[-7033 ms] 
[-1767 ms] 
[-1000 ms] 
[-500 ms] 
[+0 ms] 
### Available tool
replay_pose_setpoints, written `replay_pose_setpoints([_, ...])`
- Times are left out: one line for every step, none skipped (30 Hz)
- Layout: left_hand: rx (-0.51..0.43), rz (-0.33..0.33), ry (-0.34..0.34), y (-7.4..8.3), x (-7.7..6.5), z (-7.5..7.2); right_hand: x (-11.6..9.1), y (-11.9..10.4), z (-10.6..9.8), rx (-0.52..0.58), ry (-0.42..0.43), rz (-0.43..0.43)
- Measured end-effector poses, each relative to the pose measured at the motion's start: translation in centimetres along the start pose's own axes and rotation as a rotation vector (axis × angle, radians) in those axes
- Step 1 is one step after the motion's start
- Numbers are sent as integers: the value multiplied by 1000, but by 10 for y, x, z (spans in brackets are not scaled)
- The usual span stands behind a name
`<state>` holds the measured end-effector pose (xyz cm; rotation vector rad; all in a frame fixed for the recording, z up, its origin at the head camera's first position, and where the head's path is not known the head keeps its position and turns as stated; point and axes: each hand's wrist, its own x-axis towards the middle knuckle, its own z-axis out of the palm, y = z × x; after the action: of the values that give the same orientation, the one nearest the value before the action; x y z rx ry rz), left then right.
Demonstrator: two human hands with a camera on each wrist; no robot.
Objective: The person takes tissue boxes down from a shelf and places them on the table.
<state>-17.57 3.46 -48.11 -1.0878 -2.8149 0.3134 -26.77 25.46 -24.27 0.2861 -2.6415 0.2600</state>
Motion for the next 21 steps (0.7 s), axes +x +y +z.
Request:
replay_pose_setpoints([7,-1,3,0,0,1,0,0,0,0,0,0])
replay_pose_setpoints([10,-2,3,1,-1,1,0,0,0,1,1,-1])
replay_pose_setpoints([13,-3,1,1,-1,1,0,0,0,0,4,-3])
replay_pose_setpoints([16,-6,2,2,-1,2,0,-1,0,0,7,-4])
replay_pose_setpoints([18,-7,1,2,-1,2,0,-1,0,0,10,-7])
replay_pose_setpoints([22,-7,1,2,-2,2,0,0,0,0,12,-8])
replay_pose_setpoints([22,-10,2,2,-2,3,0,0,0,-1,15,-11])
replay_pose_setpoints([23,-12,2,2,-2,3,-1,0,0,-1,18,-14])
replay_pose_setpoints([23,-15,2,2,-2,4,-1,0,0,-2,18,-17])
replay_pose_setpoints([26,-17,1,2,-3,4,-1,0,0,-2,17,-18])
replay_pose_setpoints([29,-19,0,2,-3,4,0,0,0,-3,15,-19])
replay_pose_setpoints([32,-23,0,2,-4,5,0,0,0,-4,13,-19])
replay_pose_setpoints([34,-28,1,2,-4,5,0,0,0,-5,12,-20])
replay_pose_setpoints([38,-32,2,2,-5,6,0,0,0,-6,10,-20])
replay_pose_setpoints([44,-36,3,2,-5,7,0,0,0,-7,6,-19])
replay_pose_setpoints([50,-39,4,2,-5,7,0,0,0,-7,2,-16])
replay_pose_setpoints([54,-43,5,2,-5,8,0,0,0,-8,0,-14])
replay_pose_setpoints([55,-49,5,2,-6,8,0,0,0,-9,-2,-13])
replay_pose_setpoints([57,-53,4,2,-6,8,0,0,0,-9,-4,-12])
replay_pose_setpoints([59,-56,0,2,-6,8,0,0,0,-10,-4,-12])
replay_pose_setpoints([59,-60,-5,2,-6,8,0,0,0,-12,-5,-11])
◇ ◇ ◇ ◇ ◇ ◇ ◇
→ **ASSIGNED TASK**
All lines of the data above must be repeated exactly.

→ **ANSWER TO THIS TASK**
[-7033 ms] 
[-1767 ms] 
[-1000 ms] 
[-500 ms] 
[+0 ms] 
### Available tool
replay_pose_setpoints, written `replay_pose_setpoints([_, ...])`
- Times are left out: one line for every step, none skipped (30 Hz)
- Layout: left_hand: rx (-0.51..0.43), rz (-0.33..0.33), ry (-0.34..0.34), y (-7.4..8.3), x (-7.7..6.5), z (-7.5..7.2); right_hand: x (-11.6..9.1), y (-11.9..10.4), z (-10.6..9.8), rx (-0.52..0.58), ry (-0.42..0.43), rz (-0.43..0.43)
- Measured end-effector poses, each relative to the pose measured at the motion's start: translation in centimetres along the start pose's own axes and rotation as a rotation vector (axis × angle, radians) in those axes
- Step 1 is one step after the motion's start
- Numbers are sent as integers: the value multiplied by 1000, but by 10 for y, x, z (spans in brackets are not scaled)
- The usual span stands behind a name
`<state>` holds the measured end-effector pose (xyz cm; rotation vector rad; all in a frame fixed for the recording, z up, its origin at the head camera's first position, and where the head's path is not known the head keeps its position and turns as stated; point and axes: each hand's wrist, its own x-axis towards the middle knuckle, its own z-axis out of the palm, y = z × x; after the action: of the values that give the same orientation, the one nearest the value before the action; x y z rx ry rz), left then right.
Demonstrator: two human hands with a camera on each wrist; no robot.
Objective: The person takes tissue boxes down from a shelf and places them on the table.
<state>-17.57 3.46 -48.11 -1.0878 -2.8149 0.3134 -26.77 25.46 -24.27 0.2861 -2.6415 0.2600</state>
Motion for the next 21 steps (0.7 s), axes +x +y +z.
Request:
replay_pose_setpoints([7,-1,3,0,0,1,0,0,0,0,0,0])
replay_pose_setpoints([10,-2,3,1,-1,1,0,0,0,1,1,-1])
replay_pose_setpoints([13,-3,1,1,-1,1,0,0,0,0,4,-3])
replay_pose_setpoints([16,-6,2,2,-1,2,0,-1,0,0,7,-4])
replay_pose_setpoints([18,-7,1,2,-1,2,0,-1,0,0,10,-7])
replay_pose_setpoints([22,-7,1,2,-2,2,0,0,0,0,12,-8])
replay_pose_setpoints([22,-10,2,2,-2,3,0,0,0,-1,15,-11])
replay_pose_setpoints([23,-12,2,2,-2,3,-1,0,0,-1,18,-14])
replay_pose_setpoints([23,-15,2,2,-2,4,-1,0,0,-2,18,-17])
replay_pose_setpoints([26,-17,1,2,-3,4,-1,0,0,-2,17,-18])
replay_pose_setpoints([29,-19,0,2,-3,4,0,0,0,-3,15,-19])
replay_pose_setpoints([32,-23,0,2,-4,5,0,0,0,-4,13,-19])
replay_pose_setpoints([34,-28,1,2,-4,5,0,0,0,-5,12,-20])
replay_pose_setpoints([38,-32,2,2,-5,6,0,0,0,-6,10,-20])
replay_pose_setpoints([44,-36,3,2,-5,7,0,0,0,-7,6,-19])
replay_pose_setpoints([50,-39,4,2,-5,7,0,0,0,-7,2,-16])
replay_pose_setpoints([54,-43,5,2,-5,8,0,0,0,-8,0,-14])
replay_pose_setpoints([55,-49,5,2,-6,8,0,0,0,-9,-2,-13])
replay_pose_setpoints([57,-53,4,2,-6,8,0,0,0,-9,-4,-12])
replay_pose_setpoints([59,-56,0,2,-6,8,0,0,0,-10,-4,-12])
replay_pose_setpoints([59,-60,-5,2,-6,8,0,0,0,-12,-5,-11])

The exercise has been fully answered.